Joan Gill, aged 63, of 35, Dublin Rd, Swinford, pleaded guilty to three counts of assault on patients at her workplace on separate dates in November 2014.
Secret recordings showed Ms Gill pull Miss A across the common room floor of Bungalow 3 by her hood.
“Lie there until you calm down,” she is heard telling the patient after instructing a colleague to turn Miss A’s favourite chair upside down.
A few seconds earlier Ms Gill grabbed Miss A by her top, close to her neck, and pushed her into the same chair. “Get off that chair once more,” she is heard saying. “Keep back,” she tells staff when Miss A gets out of her seat. Three days earlier the defendant was seen slapping Miss A.
A separate clip showed Ms Gill force-feeding a second elderly resident, Miss B, on November 6. She held the woman’s arm back and knelt on it while she fed her from a beaker. The resident attempted to stop the feeding by hitting out.
Counsel for Ms Gill, Brendan McDonagh, said his client was “deeply apologetic and frankly ashamed and very, very remorseful”.
“When she looked at the clips she herself was horrified.” He said Ms Gill was aware the victims were “utterly blameless”. She apologised to the residents and their families: “I’m instructed to apologise openly and remorsefully.”
He told Judge Mary Devins the level of media interest in the case had applied “an extra layer of difficulty and penalty and punishment to Miss Gill”.

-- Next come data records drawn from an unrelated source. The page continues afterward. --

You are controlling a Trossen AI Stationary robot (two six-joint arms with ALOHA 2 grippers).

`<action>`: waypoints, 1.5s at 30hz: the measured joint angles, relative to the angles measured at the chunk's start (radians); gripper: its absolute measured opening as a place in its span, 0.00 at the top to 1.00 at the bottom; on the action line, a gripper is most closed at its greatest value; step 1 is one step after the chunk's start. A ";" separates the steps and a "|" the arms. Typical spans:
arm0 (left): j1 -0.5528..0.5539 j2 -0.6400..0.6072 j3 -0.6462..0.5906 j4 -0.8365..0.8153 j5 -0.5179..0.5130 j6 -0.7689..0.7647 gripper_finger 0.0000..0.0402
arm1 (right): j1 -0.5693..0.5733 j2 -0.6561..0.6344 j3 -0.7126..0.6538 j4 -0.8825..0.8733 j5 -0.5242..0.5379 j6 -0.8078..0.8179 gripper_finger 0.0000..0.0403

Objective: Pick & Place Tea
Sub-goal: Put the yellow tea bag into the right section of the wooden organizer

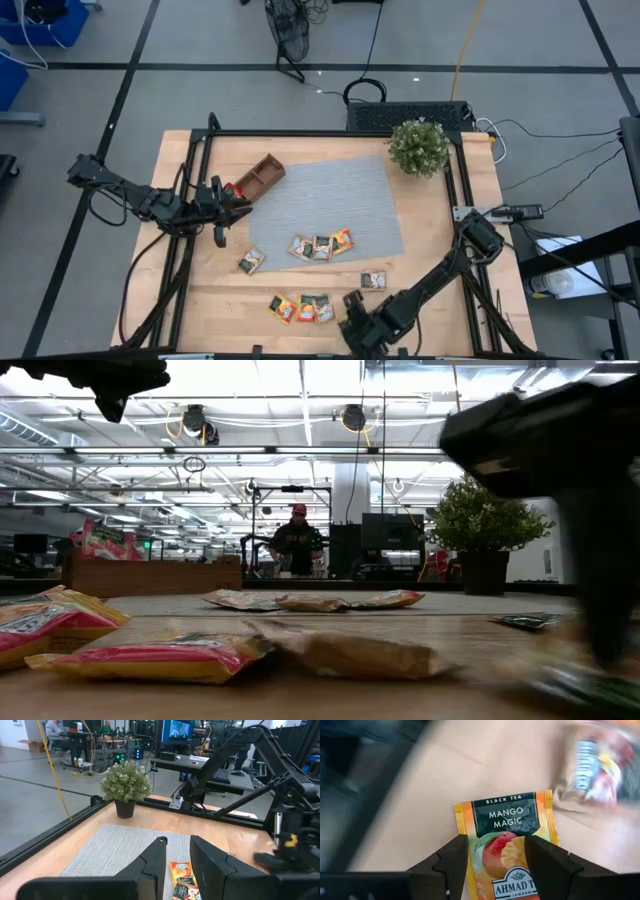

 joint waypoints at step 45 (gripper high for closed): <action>0.000 0.000 0.000 0.002 0.000 0.000 0.77 | -0.289 -0.149 -0.417 0.245 -0.186 0.108 0.93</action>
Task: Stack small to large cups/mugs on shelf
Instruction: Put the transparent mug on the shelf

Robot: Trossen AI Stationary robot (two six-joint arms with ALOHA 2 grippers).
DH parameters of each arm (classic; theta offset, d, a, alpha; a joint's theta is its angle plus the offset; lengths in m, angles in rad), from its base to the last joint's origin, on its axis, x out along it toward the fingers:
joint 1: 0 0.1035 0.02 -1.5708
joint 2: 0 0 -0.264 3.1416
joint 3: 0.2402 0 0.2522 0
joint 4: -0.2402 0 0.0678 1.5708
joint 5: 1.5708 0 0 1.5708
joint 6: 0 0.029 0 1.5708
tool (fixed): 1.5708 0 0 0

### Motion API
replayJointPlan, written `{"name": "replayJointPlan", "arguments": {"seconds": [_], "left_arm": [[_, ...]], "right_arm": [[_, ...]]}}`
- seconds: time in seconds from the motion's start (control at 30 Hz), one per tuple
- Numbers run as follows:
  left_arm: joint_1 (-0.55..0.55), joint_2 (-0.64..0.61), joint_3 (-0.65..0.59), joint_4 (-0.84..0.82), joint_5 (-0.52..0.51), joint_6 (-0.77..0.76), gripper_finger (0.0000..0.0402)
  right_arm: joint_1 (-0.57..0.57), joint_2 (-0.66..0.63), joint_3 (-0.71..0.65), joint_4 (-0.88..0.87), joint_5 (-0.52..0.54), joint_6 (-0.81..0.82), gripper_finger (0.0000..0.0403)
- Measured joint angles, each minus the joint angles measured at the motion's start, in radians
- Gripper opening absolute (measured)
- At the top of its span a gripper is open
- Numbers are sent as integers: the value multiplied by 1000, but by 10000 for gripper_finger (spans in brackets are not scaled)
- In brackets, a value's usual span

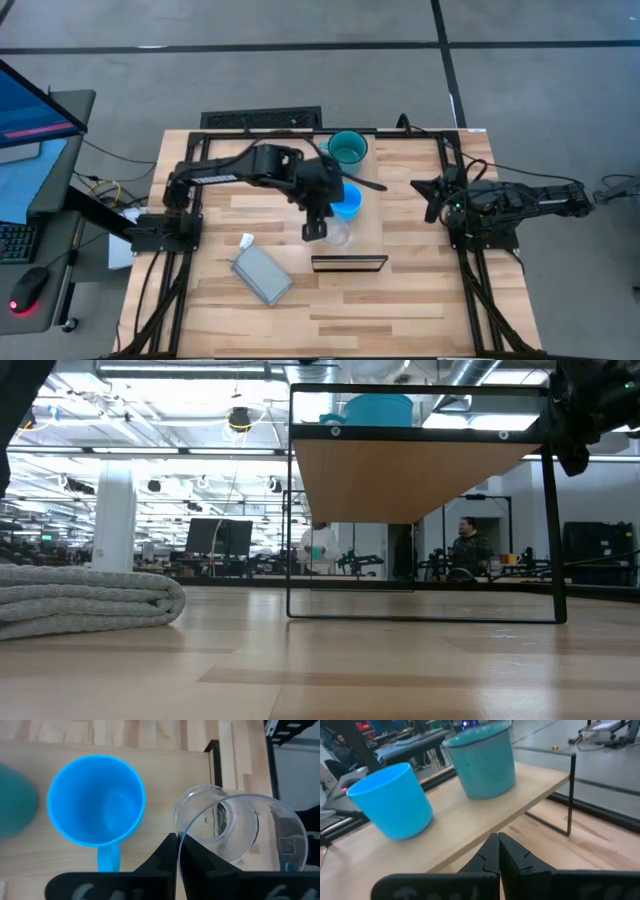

Of the staff charged with assaulting residents, she is the only one who lives in the town of Swinford and is effectively a prisoner in her own home: “She feels like a social pariah,” he said.
Ms Gill began working in Aras Attracta as a domestic assistant in 2000 before being promoted to care assistant.
She has taken early retirement .
Mr McDonagh suggested the Probation Act might be appropriate. Judge Devins adjourned the case to February 23 to consider it for penalties when she will make her decision against four other staff charged with one count of assault each.